Grant Money in San Jose Aimed at Providing Internet Access




The area of San Jose is one of those places in America where the dividing line separating the haves from have nots is very thick and clear. This is exemplified by the lack of total Internet access that poorer residents in San Jose deal with, some even lacking smartphones and old-generation modes of accessing the Internet.

What makes this separation among classes so apparent in San Jose is that it's known as the center of Silicon Valley, the tech capital of the world, so most would assume that everyone in the area has Internet access, at the very least. However, this is not the case, and around 10% of residents do not have Internet access in their homes.

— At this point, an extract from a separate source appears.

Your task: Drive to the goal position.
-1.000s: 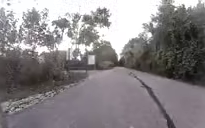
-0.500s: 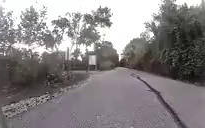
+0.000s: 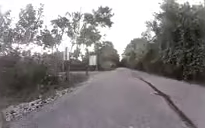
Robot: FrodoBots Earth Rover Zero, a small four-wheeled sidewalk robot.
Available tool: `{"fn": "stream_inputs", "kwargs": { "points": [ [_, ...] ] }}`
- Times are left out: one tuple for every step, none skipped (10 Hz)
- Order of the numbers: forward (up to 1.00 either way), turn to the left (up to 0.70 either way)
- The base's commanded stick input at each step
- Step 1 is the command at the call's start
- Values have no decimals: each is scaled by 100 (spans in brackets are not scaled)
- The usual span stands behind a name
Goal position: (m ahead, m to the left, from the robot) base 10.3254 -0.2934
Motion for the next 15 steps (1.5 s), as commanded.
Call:
{"fn": "stream_inputs", "kwargs": {
  "points": [
    [70, -1],
    [70, -1],
    [70, 0],
    [70, 0],
    [70, 0],
    [70, 0],
    [70, 0],
    [70, 0],
    [70, 0],
    [70, 0],
    [70, 0],
    [70, 0],
    [70, 0],
    [70, 0],
    [70, 0]
  ]
}}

Principal Joe Albers, of Cristo Rey San Jose High School, spoke on the issue of the divide. Many people have "limited access to technology in their home," he stated. He continued, to claim that most of "our students are pretty tech-savvy and can adapt," but continued on that their parents aren't nearly as adept technologically and really have no interest in home computers, on top of not having the funds available for them, as immigrants who are relatively recent arrivals to America and the San Jose area.

Principal Albers, along with many other social justice advocates and immigration advocates, fear that a lack of resources for these children in this modern age will set them up for failure, where they will never be able to surpass their parents in terms of success, and where they're always part of a permanent underclass, incapable of competing in the economy due to lack of resources and training.

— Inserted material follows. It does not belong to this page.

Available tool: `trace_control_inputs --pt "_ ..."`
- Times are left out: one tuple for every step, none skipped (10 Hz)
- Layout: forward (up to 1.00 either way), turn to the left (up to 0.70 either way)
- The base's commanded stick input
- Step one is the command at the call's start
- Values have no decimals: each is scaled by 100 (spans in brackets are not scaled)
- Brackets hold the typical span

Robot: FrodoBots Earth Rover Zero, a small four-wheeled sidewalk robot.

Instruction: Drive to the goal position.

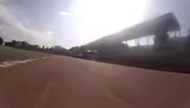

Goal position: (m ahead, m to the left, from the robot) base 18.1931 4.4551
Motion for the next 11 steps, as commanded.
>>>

The good news is that this message is being read loud and clear, not only in San Jose but around the nation. It really started under former President Barack Obama, with his famed "Obamaphone" initiative that aimed to serve underprivileged communities with modern tech, by way of generic-brand smartphones that had the same computing and app capabilities as more expensive iPhones and Android options. This has been a government initiative on a state level in California for years as well, serving communities in Watts, Compton, Los Angeles, and beyond.

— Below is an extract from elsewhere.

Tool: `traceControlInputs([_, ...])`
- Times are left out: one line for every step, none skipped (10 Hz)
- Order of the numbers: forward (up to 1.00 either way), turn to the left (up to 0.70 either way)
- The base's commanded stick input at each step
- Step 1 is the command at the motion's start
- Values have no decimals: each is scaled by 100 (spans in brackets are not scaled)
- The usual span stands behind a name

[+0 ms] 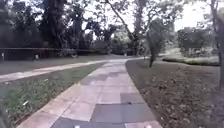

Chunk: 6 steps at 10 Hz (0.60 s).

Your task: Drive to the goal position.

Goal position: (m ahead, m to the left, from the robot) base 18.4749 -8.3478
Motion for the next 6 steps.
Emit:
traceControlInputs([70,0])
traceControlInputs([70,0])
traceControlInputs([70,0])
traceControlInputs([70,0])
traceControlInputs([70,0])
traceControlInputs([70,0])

Though ironically enough, the home of Silicon Valley never gave much thought to how their citizens were competing in the open technology marketplace, and so children of immigrants have been ignored for a very long time, which has had nearly a generation's worth of adverse effects in only a short time frame.

Help Arrives for Immigrant Children in Form of Grant

Earlier this week, the San Jose City Council awarded $1 million in immediate grant money to be spent among 23 separate organizations in order to bring Internet access to more people. While in terms of government spending $1 million seems like a fairly small number, it's important to note that Internet access isn't that expensive, especially considering the fact that it's Silicon Valley and the area already has ample infrastructure for broadband, cable and WiFi Internet all over. So the issue is really just empowering individual homeowners with a boost that enables them to seek Internet access and to have it hooked up. To that end, the Council hopes that $1 million will be adequate, at least for now.

Among the recipients who will help to spread that money around are a few character schools, who have access to poor students. By going through the schools, administrators and officials can learn precisely who needs the access, with the hope being that no money is actually wasted or misappropriated. The same logic applies to housing developers. These businesses work with people all the time in the realm of affordable housing, so the hope is that they know precisely who needs these funds, theoretically eliminating waste and fraud.

The $1 million grant is just the jumping off point for the poorer citizens of San Jose who do not have access. The City Council made this the first drop in the bucket of a new San Jose Digital Inclusion Fund initiative, which aims to ensure that every citizen has access to today's technology as a human right.

According to San Jose Mayor Sam Liccardo, there are "thousands of our residents who [struggle] because they are not part of this digital world." He continued that the key is to get devices in the hands of San Jose's citizens, all of them, so that they can learn and compete and be connected. The Mayor hopes that children will learn the skills necessary to enable competition within the market as they graduate school and enter the workforce.